Laienverteidigung

DIE RECHTLICHEN HINTERGRÜNDE ZUM § 265A
KEINE STRAFE FÜR OFFENES "SCHWARZFAHREN"

Fazit: Das formal richtige Verhalten


1. Das Gesetz und seine Auslegung
2. Der Argumentationsstrang zur Straffreiheit beim gekennzeichneten "Schwarzfahren"
3. Wann auch Hausfriedensbruch nicht gilt
4. Fazit: Das formal richtige Verhalten
5. Was bleibt? 60 Euro und eventueller Rauswurf
6. Links und Materialien

Aus beiden Überlegungen (also zum § 123 und zum §265a) ergibt sich folgende, rechtlich korrekte Vorgehensweise:
  • Die eindeutige Kennzeichnung des Fahrens ohne Fahrschein nicht außerhalb des Transportmittels tragen, da es sonst keine eindeutige Kennzeichnung mehr wäre - schließlich fährt mensch außerhalb von Bahn und Bus nicht "schwarz" (vgl. Urteil zu Schwarzfahrer-T-Shirt). Das Verteilen von Flyern, Demonstrationen usw. sind jedoch möglich, solange nicht behauptet wird, dabei schon schwarz zu fahren.
  • Ohne Kennzeichnung einsteigen (weil sonst der spätere Wille, gegen den möglicherweise vorhandenen Wunsch des Hausrechtsinhabers zu handeln, schon beim "Eindringen" sichtbar wäre).
  • Das Schild dann sofort, also bevor Bus oder Bahn losfährt, anbringen bzw. Flyer verteilen oder was auch immer Ihr zur Kenntlichmachung plant. Grund: Erst beim Anfahren entstünde eine Beförderungsleistung. Die aber wäre ohne Kennzeichnung eine Erschleichung von Leistungen. Da bereits auch wenige Meter Beförderung eine Beförderung sind, ist die Kennzeichnung unbedingt vor der Anfahrt nötig.

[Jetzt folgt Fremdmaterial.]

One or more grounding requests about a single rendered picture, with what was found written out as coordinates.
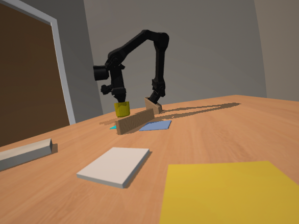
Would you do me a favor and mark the yellow flat pad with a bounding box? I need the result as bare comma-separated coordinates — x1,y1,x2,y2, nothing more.
159,161,299,224

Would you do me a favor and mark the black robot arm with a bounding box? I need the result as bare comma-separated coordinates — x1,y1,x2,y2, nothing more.
93,30,169,104

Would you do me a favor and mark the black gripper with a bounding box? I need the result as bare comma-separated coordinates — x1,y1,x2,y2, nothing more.
111,77,126,103

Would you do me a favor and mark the long wooden bar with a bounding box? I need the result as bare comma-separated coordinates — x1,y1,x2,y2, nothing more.
115,108,155,135

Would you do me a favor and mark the yellow cup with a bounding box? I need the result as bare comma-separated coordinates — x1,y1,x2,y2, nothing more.
114,102,130,118

Das sollte doch gelingen, oder? Ist eigentlich sogar die bequemste aller Varianten ...

Leider kommt es aber trotz dieser Vorgehensweise immer wieder zu Verurteilungen. Der Grund ist ziemlich einfach: Die Gerichte sehen es nicht ein, dass da etwas straffrei ausgeht, was sie doof finden. Sie beugen dann einfach das Recht. Dummerweise gelten auch Urteile, die rechtswidrig sind. Mensch kann dann auf höhere Instanzen und am Ende das Bundesverfassungsgericht hoffen - aber auch das ist eine wackelige Angelegenheit. Denn bei der Verteidigung von Justizvorrechten und Kapitalinteressen halten die Robenträgis meist zusammen. Klein beigeben ist in eine solch offensichtlich rechtsmissbräulichen Lage aber auch keine Lösung ...

Eher oberflächlich, wenn nicht gefährlich: Buch "Garantiert straffrei"
Schöne Männer mit Anwaltsausbildung und schicken Klamotten - das kommt in einer Mediengesellschaft natürlich besser an als die Szene der Aktionsschwarzfahris. Die dürfen dann Bücher schreiben über Tricks, die Strafparagraphen zu nennen. Dass keine Quellen dabei sind - in der Sphäre egal. Sexistische Sprüche und Mackergehabe - geschenkt. Zwischendurch finden sich in dem Buch auch ein paar nützliche Informationen. Mensch muss aber tatsächlich genau hingucken. Und etliches ist auch falsch, noch mehr ungenau. Dann kann es sogar gefährlich sein, die Texte ernst zu nehmen. Ob sich die Garantie einklagen lässt, dürfte bezweifelbar sein, denn solche Leute haben viel Geld, einen langen Atem und gute Kontakte in die Szene der Verurteilenden.
Das Schwarzfahren mit Kennzeichnung ist der Aufhänger im Buch. Fast die Hälfte des Textes ist gar nicht zum Thema, sondern Urlaubs- und Frauengeschichten oder Selbstdarstellung. Dazwischen gibt esauch ein paar Hinweise zum Schwarzfahren. Der einzige Tipp: ein T-Shirt mit Aufdruck, was aber - das sagt der Autor dann selbst - eben doch nicht reicht. Dann nur noch der Tipp: Eben noch mehr anheften. Genauer wird es nicht. Quellen gibt es ohnehin nicht. Mal wieder so ein Buch von der Stange, schnell hingekritzelt. Das geht besser. Wir empfehlen deshalb eher diese Seiten als Rechtshintergrund. Und eine kämpferische Linie wird es vor Gericht sowieso brauchen. Denn garantiert ist dort nur die Unberechenbarkeit des Urteilens.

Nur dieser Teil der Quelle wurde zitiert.